The condensed consolidated financial statements do not include any adjustments relating to the recoverability of assets and classification of assets and liabilities that might be necessary should the Company be unable to continue as a going concern.
 
Use of Estimates
 
The preparation of financial statements in conformity with accounting principles generally accepted in the United States of America requires management to make estimates and assumptions that affect the amounts reported in the financial statements and accompanying notes. Actual results could differ from those estimates. Significant estimates that may change in the near future include value of goodwill, impairment of long-lived assets acquired, and value of investments.
 
 
6

 
 
Net Income or (Loss) Per Share of Common Stock

Basic and diluted loss per common share is based upon the weighted average number of common shares outstanding during the period computed under the provisions of Accounting Standards Codification subtopic 260-10, Earnings per Share (“ASC 260-10”). All primary dilutive common shares have been excluded since the inclusion would be anti-dilutive.
 
Derivative financial instruments

Accounting Standards Codification subtopic 815-40, Derivatives and Hedging, Contracts in Entity’s own Equity (“ASC 815-40”) became effective for the Company on October 1, 2009. The Company’s convertible debt and Preferred Stock  has reset provisions to the exercise price if the Company issues equity or a right to receive equity, at a price less than the exercise prices.
 
Reclassification

Certain reclassifications have been made to conform the prior period data to the current presentation.
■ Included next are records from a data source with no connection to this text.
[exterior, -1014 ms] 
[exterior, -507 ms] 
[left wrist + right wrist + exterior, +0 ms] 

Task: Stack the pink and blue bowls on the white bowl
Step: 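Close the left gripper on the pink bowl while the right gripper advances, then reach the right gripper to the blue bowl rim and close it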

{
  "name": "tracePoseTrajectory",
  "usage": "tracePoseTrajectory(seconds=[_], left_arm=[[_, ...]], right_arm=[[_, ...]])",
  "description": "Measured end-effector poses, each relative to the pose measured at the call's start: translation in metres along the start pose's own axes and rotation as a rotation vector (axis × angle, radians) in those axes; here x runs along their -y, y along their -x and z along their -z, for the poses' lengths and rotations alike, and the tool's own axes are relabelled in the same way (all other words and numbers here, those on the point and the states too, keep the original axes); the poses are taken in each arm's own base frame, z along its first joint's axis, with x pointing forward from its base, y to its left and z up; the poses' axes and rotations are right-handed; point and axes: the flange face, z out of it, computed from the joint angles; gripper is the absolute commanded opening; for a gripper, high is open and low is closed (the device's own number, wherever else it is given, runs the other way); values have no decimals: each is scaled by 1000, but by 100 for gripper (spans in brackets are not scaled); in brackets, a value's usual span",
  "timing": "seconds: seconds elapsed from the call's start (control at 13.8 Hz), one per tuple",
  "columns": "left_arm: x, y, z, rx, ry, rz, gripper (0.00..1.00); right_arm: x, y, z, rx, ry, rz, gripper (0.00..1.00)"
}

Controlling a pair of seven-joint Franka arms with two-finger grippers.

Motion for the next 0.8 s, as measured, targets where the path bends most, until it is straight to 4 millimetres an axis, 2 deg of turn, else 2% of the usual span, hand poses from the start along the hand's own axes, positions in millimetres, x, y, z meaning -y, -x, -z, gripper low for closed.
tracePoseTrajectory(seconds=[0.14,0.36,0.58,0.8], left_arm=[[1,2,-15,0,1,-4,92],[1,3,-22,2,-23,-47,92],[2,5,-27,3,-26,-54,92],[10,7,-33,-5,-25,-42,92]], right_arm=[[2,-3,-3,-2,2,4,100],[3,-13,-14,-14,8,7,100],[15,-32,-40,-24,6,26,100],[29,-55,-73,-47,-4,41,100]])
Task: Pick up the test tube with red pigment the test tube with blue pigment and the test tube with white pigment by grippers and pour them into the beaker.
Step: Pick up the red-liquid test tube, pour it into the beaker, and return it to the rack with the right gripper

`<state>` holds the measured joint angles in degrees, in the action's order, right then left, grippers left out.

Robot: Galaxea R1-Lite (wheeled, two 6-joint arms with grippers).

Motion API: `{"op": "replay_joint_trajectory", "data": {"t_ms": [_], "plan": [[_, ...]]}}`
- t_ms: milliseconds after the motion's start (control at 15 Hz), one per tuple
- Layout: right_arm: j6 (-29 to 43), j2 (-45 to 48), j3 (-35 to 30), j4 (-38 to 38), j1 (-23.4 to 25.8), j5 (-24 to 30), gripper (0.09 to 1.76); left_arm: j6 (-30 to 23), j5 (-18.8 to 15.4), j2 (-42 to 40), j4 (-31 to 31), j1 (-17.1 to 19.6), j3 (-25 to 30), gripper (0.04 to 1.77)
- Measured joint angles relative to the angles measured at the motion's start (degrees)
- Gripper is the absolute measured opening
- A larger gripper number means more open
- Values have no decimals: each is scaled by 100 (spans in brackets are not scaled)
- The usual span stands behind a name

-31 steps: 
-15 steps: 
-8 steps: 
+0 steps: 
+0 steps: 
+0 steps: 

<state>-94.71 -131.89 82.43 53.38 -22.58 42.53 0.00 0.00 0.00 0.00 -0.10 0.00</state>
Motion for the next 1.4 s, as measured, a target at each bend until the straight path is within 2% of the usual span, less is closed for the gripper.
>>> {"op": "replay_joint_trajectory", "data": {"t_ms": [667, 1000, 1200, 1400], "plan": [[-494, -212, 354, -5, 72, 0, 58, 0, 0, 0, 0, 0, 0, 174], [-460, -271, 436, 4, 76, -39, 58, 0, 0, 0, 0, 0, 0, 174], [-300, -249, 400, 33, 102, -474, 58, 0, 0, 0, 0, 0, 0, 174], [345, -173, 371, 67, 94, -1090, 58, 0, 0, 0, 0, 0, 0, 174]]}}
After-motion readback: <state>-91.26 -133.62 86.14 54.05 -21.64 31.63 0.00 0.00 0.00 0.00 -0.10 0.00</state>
These reclassifications had no effect on reported net loss.
 
Recently Issued Accounting Pronouncements

Management does not believe that any recently issued, but not yet effective accounting standards, if adopted, will have   a material effect on our financial statements.

NOTE 2 - CONVERTIBLE NOTE PAYABLE ISSUED DURING PERIOD ENDED MARCH 31, 2012

The Company issued a $20,000 Convertible Note with a maturity date of March 16th, 2013. The note bears interest at a rate of 10% and is convertible into the Company’s common stock at any time at the holder’s option, at the conversion rate of 25% discount of the two lowest closing bid prices reported during the ten days preceding the closing date prior to notice of conversion.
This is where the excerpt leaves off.